- Amendola the Rose City Comic Con in 2026
- Born: August 24, 1951 (age 75) New Haven, Connecticut, U.S.
- Occupation: Actor
- Years active: 1974–present
- Spouse: Judith Marx

= Tony Amendola =

American actor (born 1951)

Tony Amendola (born August 24, 1951) is an American actor. He played the Jaffa master Bra'tac in Stargate SG-1 and Pinocchio's creator/father, Geppetto on Once Upon a Time. He also had a recurring role as revolutionary leader Edouard Kagame of Liber8 in the television show Continuum and voiced the Archmage Khadgar in several expansions of World of Warcraft, from Warlords of Draenor to The War Within.

==Early life==
Tony Amendola was born to an Italian family in New Haven, Connecticut, on August 24, 1951. His mother originates from the town of Amalfi in Italy. In an interview by Blackfilm.com, he was asked, "Are you of Latino descent?" He answered, "I'm of Italian [descent], but a diaspora [that has led] into Argentina and Mexico. My family came to the States." He described his high school as very diverse. Amendola became an actor in college after walking in to an audition for The Tempest. Tony was the first in his family to attend college and was set to become a lawyer, but his life went into a different direction and he ended up taking both pre-law courses and theater classes. After graduating from Southern Connecticut State University in 1974, he studied and earned a Master of Fine Arts Degree in 1977 at Philadelphia's Temple University. In 1978, he moved to Los Angeles to find work in film and television.

==Career==
In 1974, Amendola performed in summer stock at Albertus Magnus College in New Haven, Connecticut. He is known for widely diverse roles such as the murderous drug dealer Santos Jimenez on Showtime's grisly drama Dexter, the long running role of Jaffa master Bra'tac in the science fiction series Stargate SG-1, Liber8 leader Kagame on the Syfy show Continuum, Geppetto/Marco in ABC's fantasy drama series Once Upon a Time and the Catholic priest Father Perez in the 2014 horror film Annabelle, a role he reprised for the 2019 film The Curse of La Llorona.
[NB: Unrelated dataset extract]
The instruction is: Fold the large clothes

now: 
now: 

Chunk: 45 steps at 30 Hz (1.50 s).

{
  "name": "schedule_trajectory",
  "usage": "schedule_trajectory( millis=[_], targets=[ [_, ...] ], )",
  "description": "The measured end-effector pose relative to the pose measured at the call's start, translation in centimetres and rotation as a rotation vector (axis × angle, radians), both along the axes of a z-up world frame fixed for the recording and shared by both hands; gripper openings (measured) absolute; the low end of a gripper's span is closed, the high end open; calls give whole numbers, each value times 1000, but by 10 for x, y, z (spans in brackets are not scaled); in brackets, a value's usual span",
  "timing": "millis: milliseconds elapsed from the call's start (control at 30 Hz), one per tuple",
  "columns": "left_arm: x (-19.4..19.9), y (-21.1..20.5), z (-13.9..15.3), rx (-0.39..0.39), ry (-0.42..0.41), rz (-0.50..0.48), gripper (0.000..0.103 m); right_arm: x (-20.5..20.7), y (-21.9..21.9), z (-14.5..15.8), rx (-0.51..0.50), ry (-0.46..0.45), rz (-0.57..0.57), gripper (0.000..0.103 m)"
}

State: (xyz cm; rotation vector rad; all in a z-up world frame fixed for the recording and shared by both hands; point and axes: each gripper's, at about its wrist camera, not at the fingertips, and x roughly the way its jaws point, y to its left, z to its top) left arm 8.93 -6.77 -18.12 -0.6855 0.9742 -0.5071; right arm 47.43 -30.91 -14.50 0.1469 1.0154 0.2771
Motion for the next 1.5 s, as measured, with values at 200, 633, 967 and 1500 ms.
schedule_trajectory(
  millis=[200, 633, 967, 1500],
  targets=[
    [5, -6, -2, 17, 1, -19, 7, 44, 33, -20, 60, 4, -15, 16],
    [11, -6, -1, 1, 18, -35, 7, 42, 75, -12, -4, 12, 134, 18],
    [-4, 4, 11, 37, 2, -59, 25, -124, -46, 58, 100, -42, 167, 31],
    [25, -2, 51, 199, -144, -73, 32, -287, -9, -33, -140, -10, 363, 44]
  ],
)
Amendola plays a Spanish magistrate in the 1998 swashbuckler film The Mask of Zorro and appears as a separate character in its 2005 sequel. He portrays a Mexican marijuana farmer in the 2001 crime drama film Blow. His television appearances of note include roles on The X-Files, Seinfeld, Lois & Clark: The New Adventures of Superman, Angel, Alias, The Practice, Star Trek: Voyager and She-Wolf of London.

He also has a long history of stage performances and spent his first twelve years as an actor almost exclusively in the theater. His theater credits include Othello, The Taming of the Shrew, American Buffalo, Tupolski in The Pillowman, and Shylock in The Merchant of Venice. Amendola is a company member of the Antaeus Theatre Company in Los Angeles.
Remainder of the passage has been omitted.